Elle se sent maintenant nettement plus sûre d'elle, même dans des situations difficiles, et recommande le cours à tous les parents, dit une mère participante.
Mais cette femme de 43 ans a également beaucoup appris sur le plan personnel et en tant que mère. «Grâce au cours, je suis également devenue beaucoup plus sensible dans mes relations avec mes propres enfants. Je sais maintenant combien il est important de créer une base de confiance dès le plus jeune âge et de parler ouvertement des émotions», souligne Indino.
Elle se sent désormais beaucoup plus sûre d'elle en tant que mère, même dans des situations difficiles, et peut donc recommander ce cours non seulement aux parents d'adolescents difficiles, mais aussi à toutes les familles avec enfants, afin d'éviter autant que possible l'apparition de maladies psychiques ou de pouvoir les détecter et les traiter le plus tôt possible.
Appeler le médecin d'urgence en cas d'urgence
Mais tout le monde n'a pas le temps ou l'argent pour investir dans un cours de premiers secours en santé mentale. «En outre, le cours Ensa est avant tout préventif, c'est-à-dire qu'il est conçu pour prévenir», souligne le pédopsychiatre Kurt Albermann.
En cas d'urgence aiguë, comme une menace de suicide, il peut être crucial d'obtenir immédiatement un soutien spécialisé.
«Il ne forme pas les participants à devenir des professionnels de la thérapie. Il est donc important de bien connaître ses limites personnelles et de les respecter en conséquence». En effet, dans certains cas, par exemple lorsque des problèmes massifs existent déjà ou en cas d'urgence aiguë comme une menace de suicide ou même une tentative de suicide, il peut être décisif de recevoir immédiatement un soutien spécialisé.
«Les parents ou les tuteurs devraient alors s'adresser au médecin de famille ou au pédiatre et, en cas de danger imminent, ne pas hésiter à contacter un service psychiatrique d'urgence, un service psychiatrique d'urgence ou la police», explique Albermann.
- Le cours de premiers secours «Focus adolescents» peut être suivi en présentiel sur place, mais aussi indépendamment du lieu sous forme de webinaire en direct, en allemand, en français ou en anglais.

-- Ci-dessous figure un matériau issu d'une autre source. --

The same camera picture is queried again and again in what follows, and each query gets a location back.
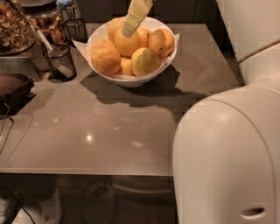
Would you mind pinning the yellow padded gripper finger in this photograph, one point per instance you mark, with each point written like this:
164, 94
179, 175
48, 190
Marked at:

- Le cours s'adresse à des adultes non professionnels auxquels des jeunes sont confiés.
- La durée totale du cours est de 14 heures (plus les pauses) et est divisée thématiquement en quatre modules de 4,5 heures chacun, qui ont lieu à des dates différentes.
- La réservation se fait sur le site Internet de la Fondation Pro Mente Sana ou sur www.ensa.swiss.
- Les frais s'élèvent à 450 francs. La Swica est jusqu'à présent la seule caisse-maladie à rembourser une partie des frais de cours en cas d'assurance complémentaire.